In the entries below, find the line containing "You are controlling". Copy it and all lines after it, exactly, through the end.

(Source records)

_____

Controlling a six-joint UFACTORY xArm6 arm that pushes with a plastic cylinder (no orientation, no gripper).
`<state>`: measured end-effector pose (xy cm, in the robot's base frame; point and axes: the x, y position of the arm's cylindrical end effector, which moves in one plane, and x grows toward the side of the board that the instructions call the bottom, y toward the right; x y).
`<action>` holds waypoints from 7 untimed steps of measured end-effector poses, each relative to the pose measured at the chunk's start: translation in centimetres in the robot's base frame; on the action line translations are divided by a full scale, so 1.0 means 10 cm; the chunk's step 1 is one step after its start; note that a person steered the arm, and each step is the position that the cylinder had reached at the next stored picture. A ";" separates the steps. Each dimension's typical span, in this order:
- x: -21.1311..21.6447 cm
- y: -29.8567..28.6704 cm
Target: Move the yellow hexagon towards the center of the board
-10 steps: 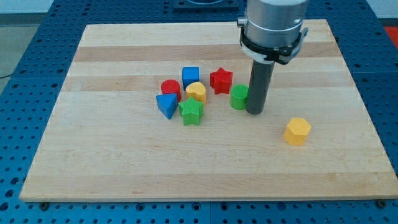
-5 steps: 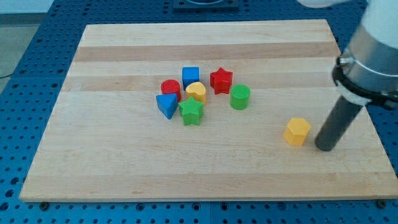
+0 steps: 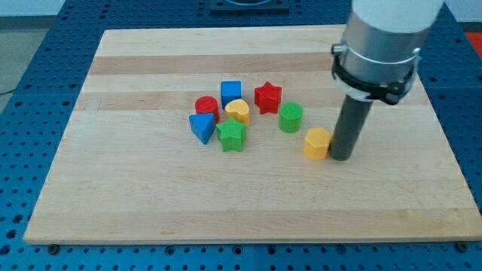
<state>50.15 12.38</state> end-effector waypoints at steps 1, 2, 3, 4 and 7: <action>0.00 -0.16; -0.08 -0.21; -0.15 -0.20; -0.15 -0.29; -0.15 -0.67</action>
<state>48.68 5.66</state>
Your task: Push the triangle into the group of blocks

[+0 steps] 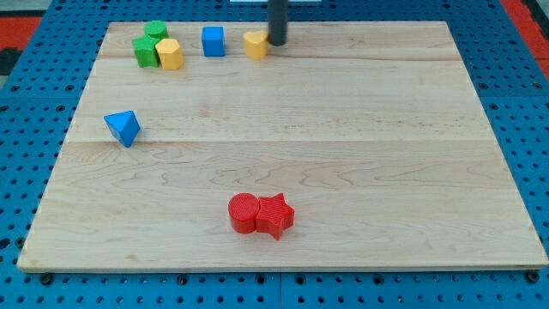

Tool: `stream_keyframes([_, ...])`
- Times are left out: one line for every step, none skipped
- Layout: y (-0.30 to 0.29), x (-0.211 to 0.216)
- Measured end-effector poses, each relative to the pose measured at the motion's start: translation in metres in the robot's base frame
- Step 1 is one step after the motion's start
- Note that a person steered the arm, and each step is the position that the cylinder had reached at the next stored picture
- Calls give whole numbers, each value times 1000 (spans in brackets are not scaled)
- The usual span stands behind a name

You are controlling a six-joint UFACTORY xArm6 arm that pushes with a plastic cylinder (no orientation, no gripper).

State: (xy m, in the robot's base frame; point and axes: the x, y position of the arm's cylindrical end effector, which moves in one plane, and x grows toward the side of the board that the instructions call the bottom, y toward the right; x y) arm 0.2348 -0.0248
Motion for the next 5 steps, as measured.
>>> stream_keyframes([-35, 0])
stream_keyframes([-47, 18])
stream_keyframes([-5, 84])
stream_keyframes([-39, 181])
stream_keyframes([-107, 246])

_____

▶ _ANSWER FOR THIS EXERCISE_
You are controlling a six-joint UFACTORY xArm6 arm that pushes with a plastic cylinder (no orientation, no gripper).

State: (xy m, in the robot's base frame; point and axes: the x, y position of the arm's cylindrical end effector, which moves in one plane, and x grows toward the side of the board that the instructions call the bottom, y toward the right; x y) arm 0.2348 -0.0248
Motion for the next 5 steps, as measured.
>>> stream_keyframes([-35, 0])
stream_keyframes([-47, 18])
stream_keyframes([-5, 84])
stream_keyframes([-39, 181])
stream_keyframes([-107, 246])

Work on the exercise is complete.